As to why a timeout happens - hmm.... hard to tell. A quickie little sample works fine for me. Can you post your stored proc (at least relevant bits of it)?

How many rows are we talking about, that get returned here?

At what point in your stored proc are you calculating the number of rows that you need to return back as OUTPUT parameter?

What if you try to add another parameter MaxRows to your one SProc as a test and do a SELECT TOP (@MaxRows)....... on your data? Does that return quickly?

@marc_s As question states, roughly 100 rows being returned (i.e. minimal). Again as question states, this all works interactively in a few seconds. Only when called though ADO.NET do we get the issue. The procedure is functioning fine, unless you call it though ADO.NET to populate a DataSet. I am stepping through the source code for SqlDataAdapter.Fill to see where/why it hangs. Thanks. – crowleym May 7, 2009 at 12:40

In short - I fixed my issue by forcing SQL Server to use the most appropriate index to limit lob logical reads when it couldn't figure it out on its own.

In long -

I just ran into this issue and resolved it in a different way after trying all of the other suggested answers. In SSMS the query was running in ~3s, but was timing out when called from a .Net MVC web application.

Statistics IO output in SSMS was telling me that there were over 195,500,000 lob logical reads on one table (20M-row table with a clustered columnstore index and also has row indexes, but has no "LOB" columns). I noticed from the execution plan that a bulk of the load (76%) was coming from an index seek on one of the row indices. I used the following:

from [table] with (index([clustered columnstore index name]))
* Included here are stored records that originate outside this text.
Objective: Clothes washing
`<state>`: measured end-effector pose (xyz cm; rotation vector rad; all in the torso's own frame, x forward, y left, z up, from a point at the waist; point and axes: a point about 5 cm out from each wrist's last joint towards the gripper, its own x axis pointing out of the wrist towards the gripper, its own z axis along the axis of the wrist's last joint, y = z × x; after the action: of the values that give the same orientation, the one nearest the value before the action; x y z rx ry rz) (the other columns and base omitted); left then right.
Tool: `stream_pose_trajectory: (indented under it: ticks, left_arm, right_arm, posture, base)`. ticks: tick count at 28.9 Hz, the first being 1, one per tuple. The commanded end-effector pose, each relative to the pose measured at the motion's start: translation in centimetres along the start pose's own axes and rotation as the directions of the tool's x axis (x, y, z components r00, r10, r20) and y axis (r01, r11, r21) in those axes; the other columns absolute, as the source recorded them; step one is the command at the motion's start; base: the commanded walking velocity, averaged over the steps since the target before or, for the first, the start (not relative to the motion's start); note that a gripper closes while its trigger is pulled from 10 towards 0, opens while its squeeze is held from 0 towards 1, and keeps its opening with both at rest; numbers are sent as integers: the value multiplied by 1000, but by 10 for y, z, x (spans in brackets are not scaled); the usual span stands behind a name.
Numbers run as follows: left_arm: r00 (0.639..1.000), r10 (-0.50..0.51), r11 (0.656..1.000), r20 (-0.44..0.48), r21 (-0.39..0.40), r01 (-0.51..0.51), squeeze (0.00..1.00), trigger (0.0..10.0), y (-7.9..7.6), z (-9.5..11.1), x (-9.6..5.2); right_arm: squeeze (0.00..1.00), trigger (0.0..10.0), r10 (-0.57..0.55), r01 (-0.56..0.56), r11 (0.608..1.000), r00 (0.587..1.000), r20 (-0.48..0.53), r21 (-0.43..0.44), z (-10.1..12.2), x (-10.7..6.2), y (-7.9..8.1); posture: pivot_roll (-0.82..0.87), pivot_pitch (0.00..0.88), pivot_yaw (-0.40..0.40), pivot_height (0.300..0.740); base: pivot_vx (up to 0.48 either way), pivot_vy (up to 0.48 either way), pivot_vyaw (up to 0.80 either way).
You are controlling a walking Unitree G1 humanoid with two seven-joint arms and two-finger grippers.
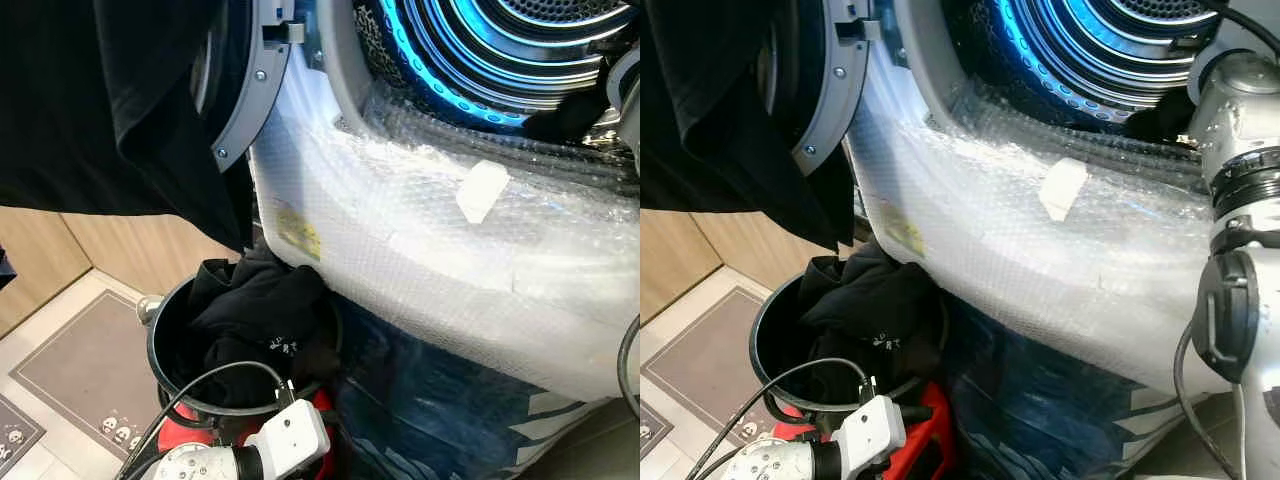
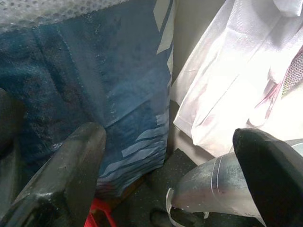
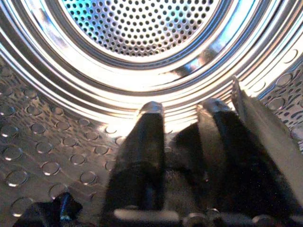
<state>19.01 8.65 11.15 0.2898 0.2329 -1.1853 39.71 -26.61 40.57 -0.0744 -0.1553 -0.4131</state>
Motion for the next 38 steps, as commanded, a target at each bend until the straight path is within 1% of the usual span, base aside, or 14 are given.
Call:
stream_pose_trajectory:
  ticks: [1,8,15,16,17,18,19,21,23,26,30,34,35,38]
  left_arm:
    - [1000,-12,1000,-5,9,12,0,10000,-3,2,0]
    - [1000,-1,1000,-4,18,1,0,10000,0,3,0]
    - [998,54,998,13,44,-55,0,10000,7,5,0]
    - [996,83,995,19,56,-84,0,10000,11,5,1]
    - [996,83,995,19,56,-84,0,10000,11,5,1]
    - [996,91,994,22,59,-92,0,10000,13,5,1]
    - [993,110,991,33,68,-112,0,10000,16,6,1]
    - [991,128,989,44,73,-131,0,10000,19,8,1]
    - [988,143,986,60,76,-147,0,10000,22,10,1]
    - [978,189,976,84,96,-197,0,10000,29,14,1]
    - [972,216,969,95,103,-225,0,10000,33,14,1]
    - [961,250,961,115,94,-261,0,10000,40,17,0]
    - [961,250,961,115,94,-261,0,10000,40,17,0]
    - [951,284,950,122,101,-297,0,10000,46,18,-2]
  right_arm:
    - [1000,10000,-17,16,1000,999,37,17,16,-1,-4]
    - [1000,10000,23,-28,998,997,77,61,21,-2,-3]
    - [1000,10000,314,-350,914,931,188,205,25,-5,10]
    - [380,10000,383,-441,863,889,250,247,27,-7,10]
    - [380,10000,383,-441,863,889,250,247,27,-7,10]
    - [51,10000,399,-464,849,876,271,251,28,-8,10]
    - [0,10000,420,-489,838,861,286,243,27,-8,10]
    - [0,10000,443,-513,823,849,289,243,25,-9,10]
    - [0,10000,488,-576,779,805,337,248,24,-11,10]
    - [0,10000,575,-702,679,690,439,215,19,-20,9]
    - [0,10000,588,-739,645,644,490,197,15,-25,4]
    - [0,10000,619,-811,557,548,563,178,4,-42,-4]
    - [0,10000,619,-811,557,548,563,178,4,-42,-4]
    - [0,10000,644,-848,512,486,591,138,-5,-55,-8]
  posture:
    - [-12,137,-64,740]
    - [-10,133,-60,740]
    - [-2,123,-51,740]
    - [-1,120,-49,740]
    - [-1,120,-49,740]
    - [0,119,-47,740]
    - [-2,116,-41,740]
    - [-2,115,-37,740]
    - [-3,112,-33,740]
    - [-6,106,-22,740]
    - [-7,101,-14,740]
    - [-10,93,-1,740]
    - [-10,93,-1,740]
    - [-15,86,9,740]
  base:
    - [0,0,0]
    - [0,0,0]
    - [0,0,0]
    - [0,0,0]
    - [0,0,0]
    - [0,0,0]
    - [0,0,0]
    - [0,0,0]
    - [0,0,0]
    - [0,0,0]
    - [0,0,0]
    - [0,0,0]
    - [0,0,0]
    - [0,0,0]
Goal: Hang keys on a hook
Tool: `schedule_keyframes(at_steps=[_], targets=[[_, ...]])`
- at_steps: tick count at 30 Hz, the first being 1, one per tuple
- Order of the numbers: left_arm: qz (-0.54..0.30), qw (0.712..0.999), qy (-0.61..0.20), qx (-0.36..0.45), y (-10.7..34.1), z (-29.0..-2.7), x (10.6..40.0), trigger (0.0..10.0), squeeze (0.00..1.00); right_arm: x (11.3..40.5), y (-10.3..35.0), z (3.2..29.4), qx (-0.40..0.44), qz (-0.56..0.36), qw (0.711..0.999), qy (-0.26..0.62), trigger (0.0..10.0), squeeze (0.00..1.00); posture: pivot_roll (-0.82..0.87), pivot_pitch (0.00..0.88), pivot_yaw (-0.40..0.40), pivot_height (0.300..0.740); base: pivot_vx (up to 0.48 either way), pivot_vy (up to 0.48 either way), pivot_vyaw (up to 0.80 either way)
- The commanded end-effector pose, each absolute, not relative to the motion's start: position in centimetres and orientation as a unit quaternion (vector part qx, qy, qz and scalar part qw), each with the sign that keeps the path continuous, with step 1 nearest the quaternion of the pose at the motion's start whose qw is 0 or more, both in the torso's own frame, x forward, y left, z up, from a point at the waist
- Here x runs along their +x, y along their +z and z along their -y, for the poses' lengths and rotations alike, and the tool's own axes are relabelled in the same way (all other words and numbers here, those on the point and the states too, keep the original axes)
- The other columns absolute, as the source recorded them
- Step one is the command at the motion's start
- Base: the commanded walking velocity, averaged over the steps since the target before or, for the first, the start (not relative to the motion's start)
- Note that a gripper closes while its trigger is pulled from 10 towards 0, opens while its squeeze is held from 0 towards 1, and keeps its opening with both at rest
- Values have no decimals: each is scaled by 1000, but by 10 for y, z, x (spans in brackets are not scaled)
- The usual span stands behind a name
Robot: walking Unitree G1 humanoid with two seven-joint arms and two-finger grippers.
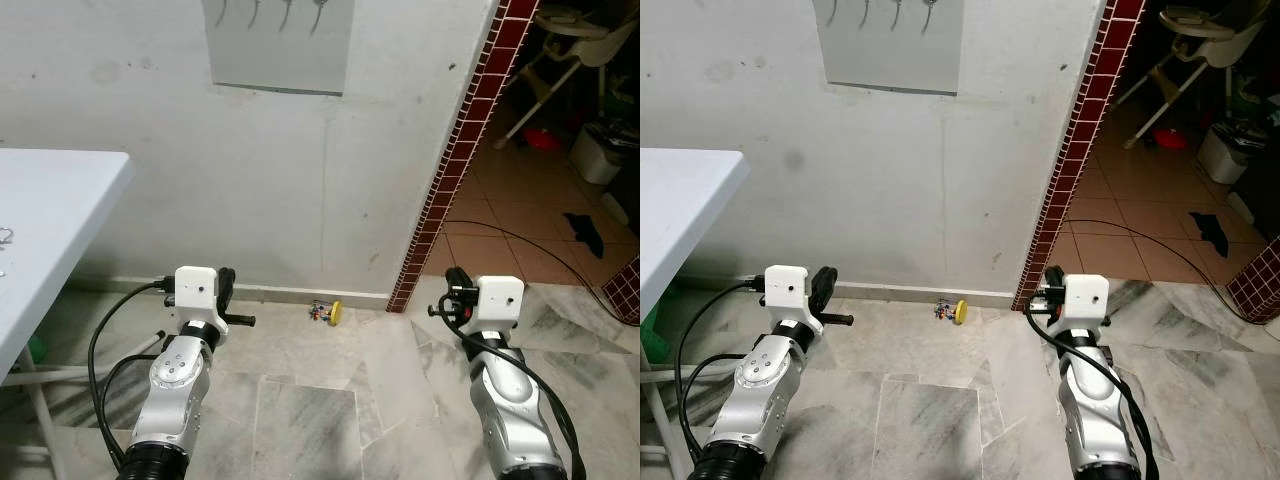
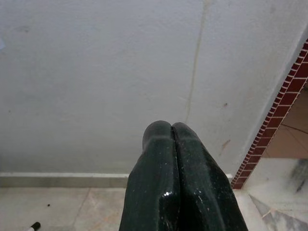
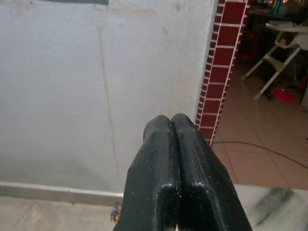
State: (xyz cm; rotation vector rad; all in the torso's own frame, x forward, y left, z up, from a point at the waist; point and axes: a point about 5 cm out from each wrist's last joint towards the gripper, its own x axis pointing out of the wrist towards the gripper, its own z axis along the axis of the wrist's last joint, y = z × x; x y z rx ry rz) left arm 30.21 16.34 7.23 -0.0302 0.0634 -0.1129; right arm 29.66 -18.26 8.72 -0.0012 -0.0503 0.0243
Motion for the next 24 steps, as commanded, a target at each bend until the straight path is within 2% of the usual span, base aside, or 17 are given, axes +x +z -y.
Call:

in my query to force the usage of the clustered columnstore index and my query was reduced to <1s and the lob logical reads dropped to <6k from >195M, and when calling the SP from the web app now, it is round-tripping in 1.3s.

I tried option recompile, set arithabort on, parameter sniffing, and in the end SQL Server just couldn't figure out which index to use. This is an edge case too btw, and the only time I have had to force an index in this database.